»»

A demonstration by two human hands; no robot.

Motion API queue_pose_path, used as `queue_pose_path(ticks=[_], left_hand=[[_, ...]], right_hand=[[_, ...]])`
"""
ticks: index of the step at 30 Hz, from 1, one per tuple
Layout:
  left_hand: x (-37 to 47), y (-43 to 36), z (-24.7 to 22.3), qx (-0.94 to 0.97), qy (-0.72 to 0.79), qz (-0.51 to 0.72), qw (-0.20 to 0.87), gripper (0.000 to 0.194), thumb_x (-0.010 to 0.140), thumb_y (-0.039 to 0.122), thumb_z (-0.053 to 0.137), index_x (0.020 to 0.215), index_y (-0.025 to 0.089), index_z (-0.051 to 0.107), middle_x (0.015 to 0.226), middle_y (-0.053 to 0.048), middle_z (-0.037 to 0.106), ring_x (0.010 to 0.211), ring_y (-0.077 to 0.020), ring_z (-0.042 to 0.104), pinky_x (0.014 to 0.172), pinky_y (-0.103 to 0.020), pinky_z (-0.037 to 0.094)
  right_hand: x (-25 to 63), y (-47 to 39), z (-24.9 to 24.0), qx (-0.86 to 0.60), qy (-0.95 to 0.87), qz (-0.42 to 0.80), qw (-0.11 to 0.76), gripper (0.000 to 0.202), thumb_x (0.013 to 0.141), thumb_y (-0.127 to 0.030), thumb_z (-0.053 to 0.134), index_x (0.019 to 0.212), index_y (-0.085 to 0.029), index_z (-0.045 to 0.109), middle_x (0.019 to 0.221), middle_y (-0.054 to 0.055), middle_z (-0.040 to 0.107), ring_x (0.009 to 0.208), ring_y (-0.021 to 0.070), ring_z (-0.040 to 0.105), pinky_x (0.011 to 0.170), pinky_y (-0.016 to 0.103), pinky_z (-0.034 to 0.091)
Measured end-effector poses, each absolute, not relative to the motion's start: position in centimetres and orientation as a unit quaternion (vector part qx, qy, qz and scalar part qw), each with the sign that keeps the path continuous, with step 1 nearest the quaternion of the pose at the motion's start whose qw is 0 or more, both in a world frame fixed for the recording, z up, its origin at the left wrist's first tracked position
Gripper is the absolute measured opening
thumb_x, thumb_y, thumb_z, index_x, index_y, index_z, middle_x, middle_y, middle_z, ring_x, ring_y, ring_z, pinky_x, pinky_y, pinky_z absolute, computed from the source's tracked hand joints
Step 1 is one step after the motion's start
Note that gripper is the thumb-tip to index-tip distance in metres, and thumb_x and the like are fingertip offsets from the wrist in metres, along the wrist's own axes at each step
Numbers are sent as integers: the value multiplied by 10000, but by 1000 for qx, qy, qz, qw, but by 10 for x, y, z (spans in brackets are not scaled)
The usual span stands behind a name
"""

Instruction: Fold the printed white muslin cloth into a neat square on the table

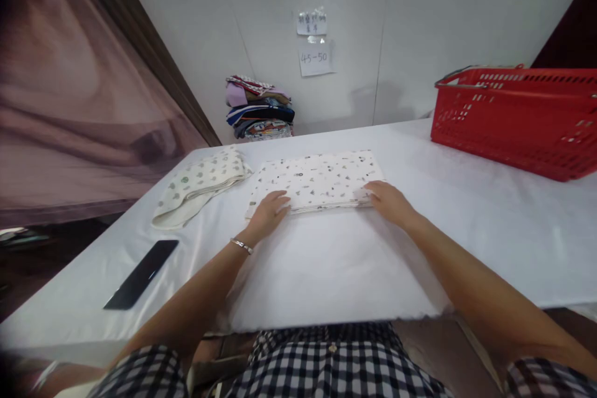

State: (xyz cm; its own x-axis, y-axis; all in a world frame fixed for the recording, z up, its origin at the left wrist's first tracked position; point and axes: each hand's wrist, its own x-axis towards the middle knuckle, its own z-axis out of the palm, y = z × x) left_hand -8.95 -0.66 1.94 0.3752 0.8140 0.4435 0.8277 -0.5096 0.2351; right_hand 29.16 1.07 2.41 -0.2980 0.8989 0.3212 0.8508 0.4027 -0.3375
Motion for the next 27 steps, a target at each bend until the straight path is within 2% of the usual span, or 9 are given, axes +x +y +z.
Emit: queue_pose_path(ticks=[3, 7, 10, 17, 27], left_hand=[[-69, -5, 14, -848, -458, -266, -17, 187, 899, 242, 526, 984, 196, 686, 1101, -86, 641, 1033, -204, 567, 910, -373, 486], [-56, -2, 10, -838, -472, -270, -42, 192, 908, 221, 516, 880, 211, 705, 941, -52, 651, 911, -183, 570, 824, -338, 486], [-56, -1, 5, -836, -476, -268, -48, 178, 909, 238, 528, 895, 217, 704, 938, -48, 646, 903, -180, 569, 825, -335, 476], [-61, 0, 2, -852, -463, -241, -28, 167, 911, 276, 542, 983, 228, 685, 996, -52, 641, 907, -187, 565, 811, -338, 468], [-58, -1, 5, -848, -484, -216, -26, 229, 948, 305, 471, 940, 228, 686, 936, -48, 653, 883, -188, 561, 789, -340, 461]], right_hand=[[260, 11, 26, -481, -841, 95, 228, 331, 898, -257, 396, 1046, -245, 692, 1161, 53, 663, 1085, 233, 596, 942, 409, 475], [233, 16, 24, -450, -861, 104, 213, 303, 902, -270, 427, 971, -241, 720, 1040, 74, 688, 1001, 242, 608, 879, 411, 489], [225, 19, 19, -436, -869, 99, 210, 283, 896, -265, 452, 952, -243, 728, 995, 79, 690, 968, 247, 604, 865, 423, 487], [229, 11, 9, -423, -869, 84, 243, 319, 941, -311, 419, 1034, -255, 719, 1081, 86, 676, 1005, 250, 592, 864, 437, 491], [232, 16, 4, -433, -858, 104, 257, 346, 952, -338, 381, 1013, -265, 713, 1065, 76, 677, 1009, 258, 591, 867, 459, 500]])
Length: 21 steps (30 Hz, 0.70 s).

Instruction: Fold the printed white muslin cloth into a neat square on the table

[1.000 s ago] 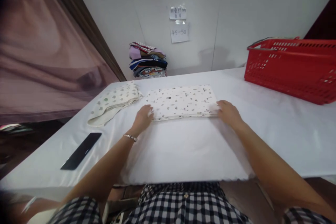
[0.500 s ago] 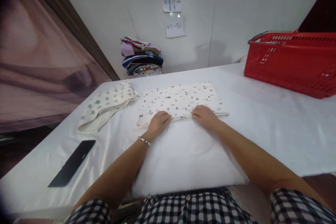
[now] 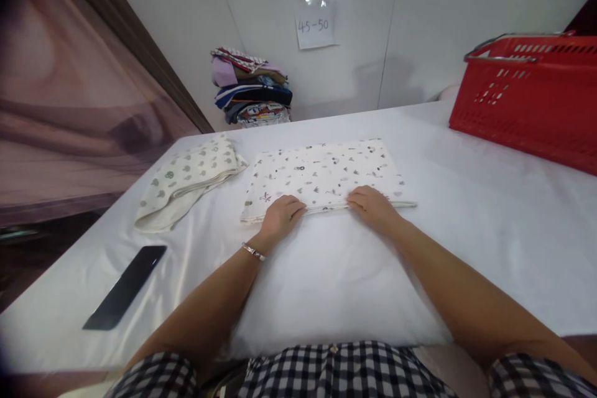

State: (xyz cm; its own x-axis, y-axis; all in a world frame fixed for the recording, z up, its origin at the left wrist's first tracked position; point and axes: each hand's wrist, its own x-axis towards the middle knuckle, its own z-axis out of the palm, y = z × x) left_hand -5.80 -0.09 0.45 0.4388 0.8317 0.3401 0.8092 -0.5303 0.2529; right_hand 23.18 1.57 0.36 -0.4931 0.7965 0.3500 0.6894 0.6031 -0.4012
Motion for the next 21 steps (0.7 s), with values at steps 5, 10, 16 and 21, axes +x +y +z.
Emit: queue_pose_path(ticks=[5, 10, 16, 21], left_hand=[[-56, -2, 8, 845, 490, 211, 29, 242, 960, 270, 428, 928, 207, 660, 935, -57, 644, 890, -189, 557, 803, -343, 456], [-52, -3, 10, 837, 503, 213, 25, 224, 961, 240, 418, 888, 187, 623, 913, -58, 625, 879, -188, 545, 800, -335, 446], [-51, -3, 10, 829, 512, 224, 33, 215, 957, 226, 415, 871, 183, 607, 906, -55, 615, 860, -184, 542, 788, -336, 446], [-50, -4, 10, 823, 519, 226, 41, 206, 953, 222, 416, 859, 188, 597, 902, -54, 611, 858, -187, 544, 778, -341, 443]], right_hand=[[232, 13, 7, -427, -860, 109, 256, 328, 940, -354, 409, 1039, -270, 710, 1086, 76, 674, 1026, 263, 588, 893, 471, 490], [230, 12, 7, -418, -865, 91, 260, 296, 926, -356, 449, 1038, -264, 707, 1079, 80, 671, 1013, 257, 589, 883, 448, 491], [228, 13, 5, -435, -857, 86, 262, 307, 933, -313, 421, 1028, -253, 707, 1067, 79, 671, 1009, 250, 586, 880, 446, 487], [225, 11, 8, -440, -861, 77, 243, 282, 915, -278, 439, 992, -253, 709, 1044, 75, 671, 985, 249, 584, 851, 433, 485]])
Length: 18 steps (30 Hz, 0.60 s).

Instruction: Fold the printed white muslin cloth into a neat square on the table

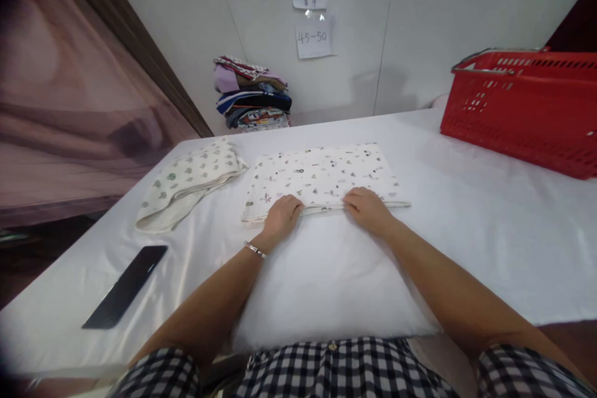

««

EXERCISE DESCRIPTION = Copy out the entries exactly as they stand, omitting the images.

EXERCISE RESULT =
A demonstration by two human hands; no robot.

Motion API queue_pose_path, used as `queue_pose_path(ticks=[_], left_hand=[[_, ...]], right_hand=[[_, ...]])`
"""
ticks: index of the step at 30 Hz, from 1, one per tuple
Layout:
  left_hand: x (-37 to 47), y (-43 to 36), z (-24.7 to 22.3), qx (-0.94 to 0.97), qy (-0.72 to 0.79), qz (-0.51 to 0.72), qw (-0.20 to 0.87), gripper (0.000 to 0.194), thumb_x (-0.010 to 0.140), thumb_y (-0.039 to 0.122), thumb_z (-0.053 to 0.137), index_x (0.020 to 0.215), index_y (-0.025 to 0.089), index_z (-0.051 to 0.107), middle_x (0.015 to 0.226), middle_y (-0.053 to 0.048), middle_z (-0.037 to 0.106), ring_x (0.010 to 0.211), ring_y (-0.077 to 0.020), ring_z (-0.042 to 0.104), pinky_x (0.014 to 0.172), pinky_y (-0.103 to 0.020), pinky_z (-0.037 to 0.094)
  right_hand: x (-25 to 63), y (-47 to 39), z (-24.9 to 24.0), qx (-0.86 to 0.60), qy (-0.95 to 0.87), qz (-0.42 to 0.80), qw (-0.11 to 0.76), gripper (0.000 to 0.202), thumb_x (0.013 to 0.141), thumb_y (-0.127 to 0.030), thumb_z (-0.053 to 0.134), index_x (0.019 to 0.212), index_y (-0.085 to 0.029), index_z (-0.045 to 0.109), middle_x (0.019 to 0.221), middle_y (-0.054 to 0.055), middle_z (-0.040 to 0.107), ring_x (0.009 to 0.208), ring_y (-0.021 to 0.070), ring_z (-0.040 to 0.105), pinky_x (0.011 to 0.170), pinky_y (-0.016 to 0.103), pinky_z (-0.034 to 0.091)
Measured end-effector poses, each absolute, not relative to the motion's start: position in centimetres and orientation as a unit quaternion (vector part qx, qy, qz and scalar part qw), each with the sign that keeps the path continuous, with step 1 nearest the quaternion of the pose at the motion's start whose qw is 0 or more, both in a world frame fixed for the recording, z up, its origin at the left wrist's first tracked position
Gripper is the absolute measured opening
thumb_x, thumb_y, thumb_z, index_x, index_y, index_z, middle_x, middle_y, middle_z, ring_x, ring_y, ring_z, pinky_x, pinky_y, pinky_z absolute, computed from the source's tracked hand joints
Step 1 is one step after the motion's start
Note that gripper is the thumb-tip to index-tip distance in metres, and thumb_x and the like are fingertip offsets from the wrist in metres, along the wrist's own axes at each step
Numbers are sent as integers: the value multiplied by 10000, but by 1000 for qx, qy, qz, qw, but by 10 for x, y, z (spans in brackets are not scaled)
The usual span stands behind a name
"""

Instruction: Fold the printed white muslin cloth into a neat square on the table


State: (xyz cm; its own x-axis, y-axis; all in a world frame fixed for the recording, z up, its origin at the left wrist's first tracked position; point and axes: each hand's wrist, its own x-axis towards the middle knuckle, its own z-axis out of the palm, y = z × x) left_hand -8.95 -0.66 1.94 0.3752 0.8140 0.4435 0.8277 -0.5096 0.2351; right_hand 29.16 1.07 2.41 -0.2980 0.8989 0.3212 0.8508 0.4027 -0.3375
Motion for the next 27 steps, a target at each bend until the straight path is within 2% of the usual span, or 9 are given, axes +x +y +z.
Emit: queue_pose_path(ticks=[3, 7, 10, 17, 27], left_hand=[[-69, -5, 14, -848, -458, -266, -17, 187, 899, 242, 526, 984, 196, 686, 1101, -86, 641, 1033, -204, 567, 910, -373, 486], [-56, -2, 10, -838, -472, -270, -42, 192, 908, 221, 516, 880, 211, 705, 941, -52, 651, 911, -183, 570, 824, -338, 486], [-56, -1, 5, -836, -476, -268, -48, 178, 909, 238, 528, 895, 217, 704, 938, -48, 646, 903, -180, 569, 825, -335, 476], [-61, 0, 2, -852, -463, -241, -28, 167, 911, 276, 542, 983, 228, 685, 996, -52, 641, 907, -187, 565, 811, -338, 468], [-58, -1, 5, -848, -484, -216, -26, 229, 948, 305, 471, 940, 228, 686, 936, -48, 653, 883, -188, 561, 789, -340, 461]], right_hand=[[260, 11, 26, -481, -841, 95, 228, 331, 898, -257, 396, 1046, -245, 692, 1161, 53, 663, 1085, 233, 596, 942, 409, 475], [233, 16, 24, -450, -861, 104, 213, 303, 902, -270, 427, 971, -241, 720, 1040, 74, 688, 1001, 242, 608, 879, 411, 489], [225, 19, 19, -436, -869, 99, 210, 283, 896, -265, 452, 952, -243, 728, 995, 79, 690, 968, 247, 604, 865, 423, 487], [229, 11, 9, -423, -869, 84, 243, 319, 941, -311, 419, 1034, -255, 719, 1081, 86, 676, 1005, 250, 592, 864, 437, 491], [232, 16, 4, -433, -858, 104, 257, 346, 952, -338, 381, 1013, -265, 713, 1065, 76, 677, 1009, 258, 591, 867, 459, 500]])
Length: 21 steps (30 Hz, 0.70 s).

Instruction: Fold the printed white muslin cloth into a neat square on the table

[1.000 s ago] 
[0.500 s ago] 
[now] 

State: (xyz cm; its own x-axis, y-axis; all in a world frame fixed for the recording, z up, its origin at the left wrist's first tracked position; point and axes: each hand's wrist, its own x-axis towards the middle knuckle, its own z-axis out of the palm, y = z × x) left_hand -5.80 -0.09 0.45 0.4388 0.8317 0.3401 0.8092 -0.5303 0.2529; right_hand 23.18 1.57 0.36 -0.4931 0.7965 0.3500 0.6894 0.6031 -0.4012
Motion for the next 21 steps (0.7 s), with values at steps 5, 10, 16 and 21, axes +x +y +z.
Emit: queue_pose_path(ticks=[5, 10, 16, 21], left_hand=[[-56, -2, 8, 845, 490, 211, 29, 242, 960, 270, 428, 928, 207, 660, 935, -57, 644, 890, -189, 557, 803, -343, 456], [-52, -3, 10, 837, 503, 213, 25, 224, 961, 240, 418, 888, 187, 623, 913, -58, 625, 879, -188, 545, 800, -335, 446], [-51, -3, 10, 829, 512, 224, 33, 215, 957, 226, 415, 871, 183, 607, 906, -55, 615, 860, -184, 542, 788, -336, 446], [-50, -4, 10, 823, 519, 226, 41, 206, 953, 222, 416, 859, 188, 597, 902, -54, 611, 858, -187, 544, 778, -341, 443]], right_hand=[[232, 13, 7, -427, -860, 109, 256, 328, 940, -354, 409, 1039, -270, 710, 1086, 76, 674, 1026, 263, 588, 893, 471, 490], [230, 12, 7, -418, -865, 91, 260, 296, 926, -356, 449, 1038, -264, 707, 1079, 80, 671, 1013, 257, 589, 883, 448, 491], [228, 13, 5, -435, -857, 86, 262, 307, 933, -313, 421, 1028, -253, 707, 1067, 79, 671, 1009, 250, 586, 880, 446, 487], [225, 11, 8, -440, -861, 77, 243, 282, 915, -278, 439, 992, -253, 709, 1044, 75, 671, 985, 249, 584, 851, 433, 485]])
Length: 18 steps (30 Hz, 0.60 s).

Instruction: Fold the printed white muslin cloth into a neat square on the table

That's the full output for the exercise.